VK Rheinland (Beschl. v. 15.02.2021, Az.: VK 7/20)
Die Wertberechnung von Planungsaufträgen hat viele Facetten. Hier geht es diesmal um den Wert, der einem solchen Auftrag beigemessen werden muss, wenn der Streit zwischen Bietern und Auftraggeber bereits eskaliert ist. Zu betrachten ist hier nicht der Wert des Gesamtauftrages, wie man ihn für den Abgleich mit dem europarechtlichen Schwellenwert benötigt. Vielmehr geht es um den Gegenstandswert eines Nachprüfungsverfahrens, aus dem sich die Gebühren für die Vergabekammer und die Beteiligten errechnen.

Der Auftraggeber hat einen Realisierungswettbewerb für die Errichtung einer Fahrzeug- und einer parallelen Fußgängerbrücke im nichtoffenen Verfahren eingeleitet. Ziel war es, Konzepte für diese Brücken und die Anbindung des dahinter geplanten neuen Stadtteils zu entwickeln. Ein Interessent beklagte, dass sein Teilnahmeantrag nicht berücksichtigt worden sei. Dieser Rüge half der Auftrageber im Laufe des Nachprüfungsverfahrens ab. Die weitere Auswertung hatte ergeben, dass dieser Interessent punktgleich mit einem Mitbewerber auf dem neunten von neun zu vergebenden Teilnahmeplätzen landete. Zur Vermeidung eines Losentscheides wurden beide zugelassen und die Teilnehmerzahl auf zehn erhöht.

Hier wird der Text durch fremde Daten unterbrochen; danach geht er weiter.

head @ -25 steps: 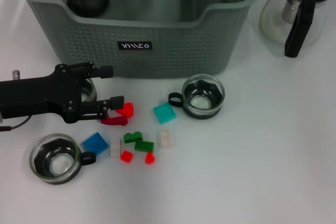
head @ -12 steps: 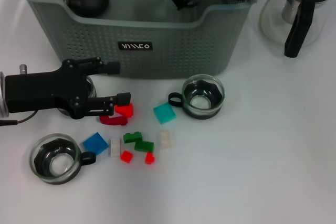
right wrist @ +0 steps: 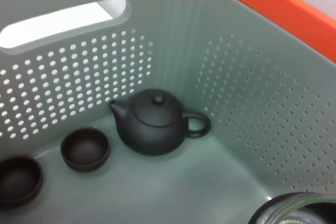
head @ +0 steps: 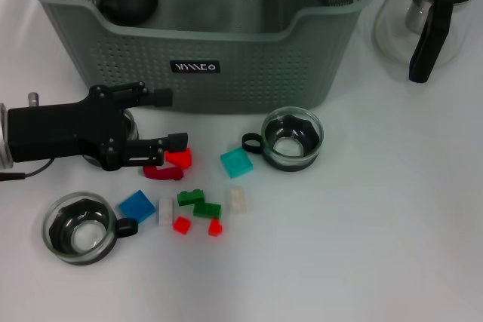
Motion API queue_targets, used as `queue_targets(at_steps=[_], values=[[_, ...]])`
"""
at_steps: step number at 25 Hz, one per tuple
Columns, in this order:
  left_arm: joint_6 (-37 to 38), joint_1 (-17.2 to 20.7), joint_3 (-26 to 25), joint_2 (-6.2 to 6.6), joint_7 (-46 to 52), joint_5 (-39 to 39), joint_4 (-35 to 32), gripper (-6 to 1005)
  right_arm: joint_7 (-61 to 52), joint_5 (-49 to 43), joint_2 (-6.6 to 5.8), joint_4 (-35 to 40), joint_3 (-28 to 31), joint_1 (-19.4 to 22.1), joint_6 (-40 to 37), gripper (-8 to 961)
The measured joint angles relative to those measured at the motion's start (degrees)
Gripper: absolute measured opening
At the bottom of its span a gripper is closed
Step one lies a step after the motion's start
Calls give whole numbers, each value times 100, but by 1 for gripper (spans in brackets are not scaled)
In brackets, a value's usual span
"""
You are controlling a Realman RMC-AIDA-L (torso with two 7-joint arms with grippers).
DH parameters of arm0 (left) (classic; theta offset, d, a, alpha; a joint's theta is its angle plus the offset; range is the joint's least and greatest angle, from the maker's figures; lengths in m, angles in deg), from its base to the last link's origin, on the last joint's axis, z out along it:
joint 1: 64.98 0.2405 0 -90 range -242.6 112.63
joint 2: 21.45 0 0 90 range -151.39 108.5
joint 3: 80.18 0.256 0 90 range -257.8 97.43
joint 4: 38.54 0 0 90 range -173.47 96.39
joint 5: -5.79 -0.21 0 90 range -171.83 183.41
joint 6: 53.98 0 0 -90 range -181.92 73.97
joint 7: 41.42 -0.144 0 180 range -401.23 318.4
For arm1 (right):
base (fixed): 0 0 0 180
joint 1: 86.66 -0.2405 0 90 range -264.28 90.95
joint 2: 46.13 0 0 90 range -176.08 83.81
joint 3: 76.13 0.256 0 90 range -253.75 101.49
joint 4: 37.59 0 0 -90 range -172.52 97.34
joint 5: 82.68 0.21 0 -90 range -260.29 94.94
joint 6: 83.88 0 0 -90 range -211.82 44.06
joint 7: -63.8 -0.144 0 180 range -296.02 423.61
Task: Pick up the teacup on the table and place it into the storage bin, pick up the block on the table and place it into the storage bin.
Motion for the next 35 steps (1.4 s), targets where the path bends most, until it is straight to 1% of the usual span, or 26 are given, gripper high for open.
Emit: queue_targets(at_steps=[9,35], values=[[0,-45,1,0,-8,28,0,792,1,-33,-4,38,-33,-13,-129,57],[-79,-79,0,0,-9,37,0,791,-1,-62,-13,-3,-117,37,-90,129]])
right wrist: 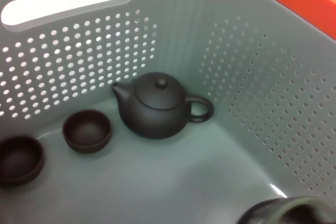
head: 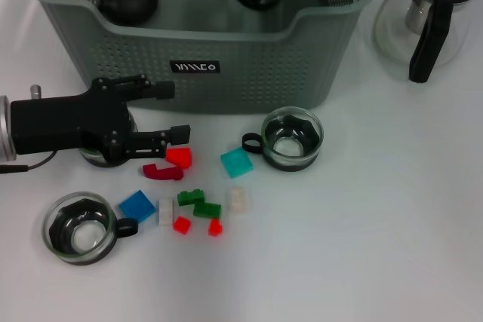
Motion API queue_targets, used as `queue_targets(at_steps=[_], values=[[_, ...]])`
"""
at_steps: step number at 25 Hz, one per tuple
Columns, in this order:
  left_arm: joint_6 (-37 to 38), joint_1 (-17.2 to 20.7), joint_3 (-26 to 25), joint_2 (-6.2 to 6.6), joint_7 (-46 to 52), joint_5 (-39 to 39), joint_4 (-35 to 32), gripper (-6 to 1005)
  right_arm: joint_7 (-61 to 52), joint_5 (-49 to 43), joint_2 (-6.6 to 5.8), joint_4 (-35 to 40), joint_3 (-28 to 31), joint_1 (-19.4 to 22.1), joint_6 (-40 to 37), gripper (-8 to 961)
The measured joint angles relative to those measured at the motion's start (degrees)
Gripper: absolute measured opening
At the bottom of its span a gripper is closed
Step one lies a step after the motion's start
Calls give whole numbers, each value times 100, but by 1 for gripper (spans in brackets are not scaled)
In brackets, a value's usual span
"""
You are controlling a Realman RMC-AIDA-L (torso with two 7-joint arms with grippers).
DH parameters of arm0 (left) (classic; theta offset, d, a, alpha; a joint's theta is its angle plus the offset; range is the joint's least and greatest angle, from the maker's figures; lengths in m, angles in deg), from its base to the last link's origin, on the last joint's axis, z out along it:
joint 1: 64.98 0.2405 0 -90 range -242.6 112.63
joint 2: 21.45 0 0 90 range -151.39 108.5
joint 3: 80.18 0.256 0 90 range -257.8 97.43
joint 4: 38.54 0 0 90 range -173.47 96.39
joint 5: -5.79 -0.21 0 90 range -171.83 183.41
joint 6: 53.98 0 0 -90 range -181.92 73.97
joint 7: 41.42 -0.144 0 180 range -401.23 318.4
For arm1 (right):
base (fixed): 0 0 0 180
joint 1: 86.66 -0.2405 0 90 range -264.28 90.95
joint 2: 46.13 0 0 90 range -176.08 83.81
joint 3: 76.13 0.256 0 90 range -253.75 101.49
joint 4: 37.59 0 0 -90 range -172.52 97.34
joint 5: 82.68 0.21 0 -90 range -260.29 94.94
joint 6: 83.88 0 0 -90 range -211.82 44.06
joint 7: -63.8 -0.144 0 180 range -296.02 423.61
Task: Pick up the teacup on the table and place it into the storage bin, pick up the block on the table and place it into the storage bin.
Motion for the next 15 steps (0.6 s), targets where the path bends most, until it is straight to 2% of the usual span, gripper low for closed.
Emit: queue_targets(at_steps=[3,8,11,15], values=[[0,8,0,0,0,1,0,791,-2,0,6,-5,-15,-1,18,137],[1,12,-19,0,0,6,0,791,-3,19,0,119,50,60,10,320],[1,12,-20,0,0,8,0,791,-3,38,-2,744,208,322,-205,436],[5,34,-26,-4,0,9,0,791,58,241,-1,2284,585,967,-958,596]])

Nachdem dies also zu aller Zufriedenheit geklärt war, blieb die Frage nach den Kosten der Nachprüfung. Sie müssen vom Auftraggeber getragen werden, denn der Interessent war mit seinem Vorbringen ja letztlich erfolgreich. Maßgeblich für die Berechnung ist in einem solchen Falle aber nicht etwa der Wert des Planungsauftrages oder gar des Bauauftrages. Denn ob der Interessent in der zweiten Stufe des Verfahrens den Zuschlag zum Planungsauftrag erhalten wird, ist ja nicht sicher. Sicher ist allein, dass die Teilnehmer in diesem Stadium des Verfahrens um das Preisgeld konkurrieren. Nur dieses Preisgeld stellt insofern den wirtschaftlichen Wert für den Antragsteller dar. Folglich ist auch nur die Höhe des Preisgeldes für die Berechnung der Verfahrensgebühren maßgeblich.